По обе стороны от северянина на всех четырех тропах закипела – нет, не битва – жестокое истребление. Конское перепуганное ржание и вопли умирающих раскачивали сумрачное беспросветное небо. Ургольд, кружась в кровавом танце, не чувствовал ни усталости, ни одышки. Словно его тело перестало для него существовать. Словно он целиком превратился в смертоносный черный вихрь – частицу великой гибельной Тьмы…
Четыре тысячи тяжеловооруженных гвардейских всадников втекли в долину, и в долине сразу стало тесно. Из-за этой тесноты, из-за кромешной темноты, да еще и из-за недостатка времени (слишком трудным и долгим оказалось преодоление перевала) Альбаг распорядился не выполнять построение на дне заключенной в горных тисках долины, а погнал гвардейцев дальше – вверх по тропам, через горные вершины, к мятежному Руиму.
Четыре тропы вели из долины в сторону океанского побережья, и по всем четырем тропам поползли железные змеи – всадники, выстроившись друг за другом, поднимались в горы. Во главе каждой змеи на тонконогих лошадках трусили проводники-разведчики из недалеких княжеств.
Переправа шла быстро. Генерал спешился под нависающими отрогами и, подсвечивая себе факелом, с удовольствием смотрел, как всадники один за другим исчезали между камней далеко наверху. Копыта тысяч лошадей выбивали из горной тверди беспорядочную дробь, оглушительно лязгали доспехи и звенело оружие.
«Надо было обернуть копыта тряпками, – подумал Альбаг, чувствуя привычную радость от мощи войска, сотрясавшего камни, – хотя, впрочем, зачем? В Руиме не услышат, а ближе противника нет…»

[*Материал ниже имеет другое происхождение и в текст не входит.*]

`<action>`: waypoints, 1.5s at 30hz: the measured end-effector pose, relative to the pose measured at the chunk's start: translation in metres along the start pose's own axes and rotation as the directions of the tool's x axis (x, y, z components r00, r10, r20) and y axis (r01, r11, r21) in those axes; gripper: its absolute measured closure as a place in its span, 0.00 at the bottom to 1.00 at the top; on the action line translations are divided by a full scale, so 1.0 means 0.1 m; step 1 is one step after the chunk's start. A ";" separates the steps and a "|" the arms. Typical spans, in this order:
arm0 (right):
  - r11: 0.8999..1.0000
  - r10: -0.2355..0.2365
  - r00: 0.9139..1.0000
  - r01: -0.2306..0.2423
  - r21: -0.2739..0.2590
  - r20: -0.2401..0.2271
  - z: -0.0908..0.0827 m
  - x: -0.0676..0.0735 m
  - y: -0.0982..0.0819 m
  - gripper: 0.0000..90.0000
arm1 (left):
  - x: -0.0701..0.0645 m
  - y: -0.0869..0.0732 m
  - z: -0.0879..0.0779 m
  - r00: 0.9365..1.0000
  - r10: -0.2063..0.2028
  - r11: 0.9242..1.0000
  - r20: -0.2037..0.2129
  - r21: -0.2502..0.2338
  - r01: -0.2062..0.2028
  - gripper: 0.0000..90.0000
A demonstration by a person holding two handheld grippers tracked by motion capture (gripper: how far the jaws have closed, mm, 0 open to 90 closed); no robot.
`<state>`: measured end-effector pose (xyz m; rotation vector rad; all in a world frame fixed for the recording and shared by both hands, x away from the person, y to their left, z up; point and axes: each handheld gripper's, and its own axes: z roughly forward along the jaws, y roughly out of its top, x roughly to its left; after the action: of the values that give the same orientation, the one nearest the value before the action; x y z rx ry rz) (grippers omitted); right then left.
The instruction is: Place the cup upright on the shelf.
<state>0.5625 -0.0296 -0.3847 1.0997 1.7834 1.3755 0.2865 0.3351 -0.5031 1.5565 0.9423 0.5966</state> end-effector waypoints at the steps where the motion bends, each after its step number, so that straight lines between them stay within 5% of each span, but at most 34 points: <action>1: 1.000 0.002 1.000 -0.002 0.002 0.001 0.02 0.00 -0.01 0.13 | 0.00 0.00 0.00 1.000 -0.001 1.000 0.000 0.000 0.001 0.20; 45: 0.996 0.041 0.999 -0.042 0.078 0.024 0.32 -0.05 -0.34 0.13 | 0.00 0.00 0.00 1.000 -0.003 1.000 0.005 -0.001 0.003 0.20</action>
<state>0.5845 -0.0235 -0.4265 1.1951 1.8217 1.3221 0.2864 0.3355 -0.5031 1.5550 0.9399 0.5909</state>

Что-то капнуло сверху на лицо генерала. Дождь, что ли, наконец, начинается? Ни черта не разберешь в темени этого небосвода. Давно уже восток должен порозоветь предвестием рассвета, а все еще кипельная чернь заливает окружающую действительность.
Капнуло еще раз.
Генерал почувствовал, что капля неожиданно теплая. И нахмурился.

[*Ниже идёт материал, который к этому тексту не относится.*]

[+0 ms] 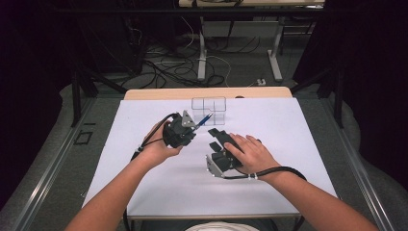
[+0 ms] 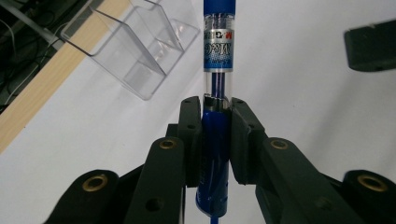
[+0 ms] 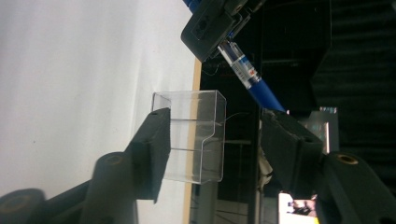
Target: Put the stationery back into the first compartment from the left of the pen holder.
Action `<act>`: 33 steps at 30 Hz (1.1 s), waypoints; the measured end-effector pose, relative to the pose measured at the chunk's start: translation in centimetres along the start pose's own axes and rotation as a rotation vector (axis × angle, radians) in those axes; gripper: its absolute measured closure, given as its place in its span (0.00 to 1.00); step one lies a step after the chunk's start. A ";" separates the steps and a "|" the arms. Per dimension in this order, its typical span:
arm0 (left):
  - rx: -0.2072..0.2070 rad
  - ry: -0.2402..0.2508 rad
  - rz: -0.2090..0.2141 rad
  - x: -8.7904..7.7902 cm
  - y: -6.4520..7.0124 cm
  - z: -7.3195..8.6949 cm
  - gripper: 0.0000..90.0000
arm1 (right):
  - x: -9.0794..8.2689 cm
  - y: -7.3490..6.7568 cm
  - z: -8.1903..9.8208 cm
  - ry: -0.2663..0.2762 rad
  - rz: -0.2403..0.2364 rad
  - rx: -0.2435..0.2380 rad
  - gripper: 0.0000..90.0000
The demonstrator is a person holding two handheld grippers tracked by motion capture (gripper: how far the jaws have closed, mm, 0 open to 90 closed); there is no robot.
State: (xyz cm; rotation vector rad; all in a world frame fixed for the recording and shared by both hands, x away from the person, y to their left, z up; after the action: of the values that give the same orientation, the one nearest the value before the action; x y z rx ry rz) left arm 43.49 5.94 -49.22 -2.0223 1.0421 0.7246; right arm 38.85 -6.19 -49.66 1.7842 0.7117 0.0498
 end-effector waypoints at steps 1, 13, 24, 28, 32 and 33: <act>-0.006 0.006 -0.007 0.0 -0.2 -0.1 0.86 | -0.1 0.2 0.2 0.002 0.007 0.031 0.45; -0.145 0.100 -0.057 0.0 -3.6 -1.8 0.86 | -0.5 0.4 2.5 -0.061 -0.025 0.373 0.28; -0.216 0.228 -0.108 0.3 -6.8 -3.4 0.85 | -1.4 1.1 5.9 -0.092 -0.084 0.760 0.15; -0.266 0.279 -0.126 0.8 -7.6 -3.8 0.85 | -1.4 0.9 7.1 -0.116 -0.074 0.875 0.05; -0.317 0.316 -0.146 1.5 -8.2 -4.1 0.86 | -1.4 0.5 7.9 -0.119 -0.084 0.972 0.00; -0.326 0.324 -0.152 1.6 -8.3 -4.2 0.86 | -1.5 0.3 8.1 -0.118 -0.086 1.005 0.00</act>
State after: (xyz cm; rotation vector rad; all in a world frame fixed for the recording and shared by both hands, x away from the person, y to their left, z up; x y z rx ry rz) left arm 51.91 5.21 -45.11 -2.5337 0.9805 0.5216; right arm 40.89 -13.92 -51.67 2.6663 0.7879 -0.5567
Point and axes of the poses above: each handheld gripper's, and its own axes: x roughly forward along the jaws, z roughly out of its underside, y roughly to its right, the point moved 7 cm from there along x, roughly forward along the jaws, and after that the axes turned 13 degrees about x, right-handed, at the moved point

А там, на вершинах гор, скрытых мраком, родился и умер сдавленный крик. Резкий лязг сорвался, будто камень, и эхом на этот лязг заметались на темных вершинах вопли, скрежет и грохот яростного боя.
Генерал мазнул ладонью по лицу и глянул на пальцы.
Кровь.
В тот же момент дикое лошадиное ржание заставило его отпрыгнуть в сторону – на то место, где он еще секунду назад стоял, с сумасшедшей высоты рухнул, громыхнув тяжелой броней, боевой конь. Мгновением позже на труп животного упало мертвое тело гвардейца с рассеченной шеей.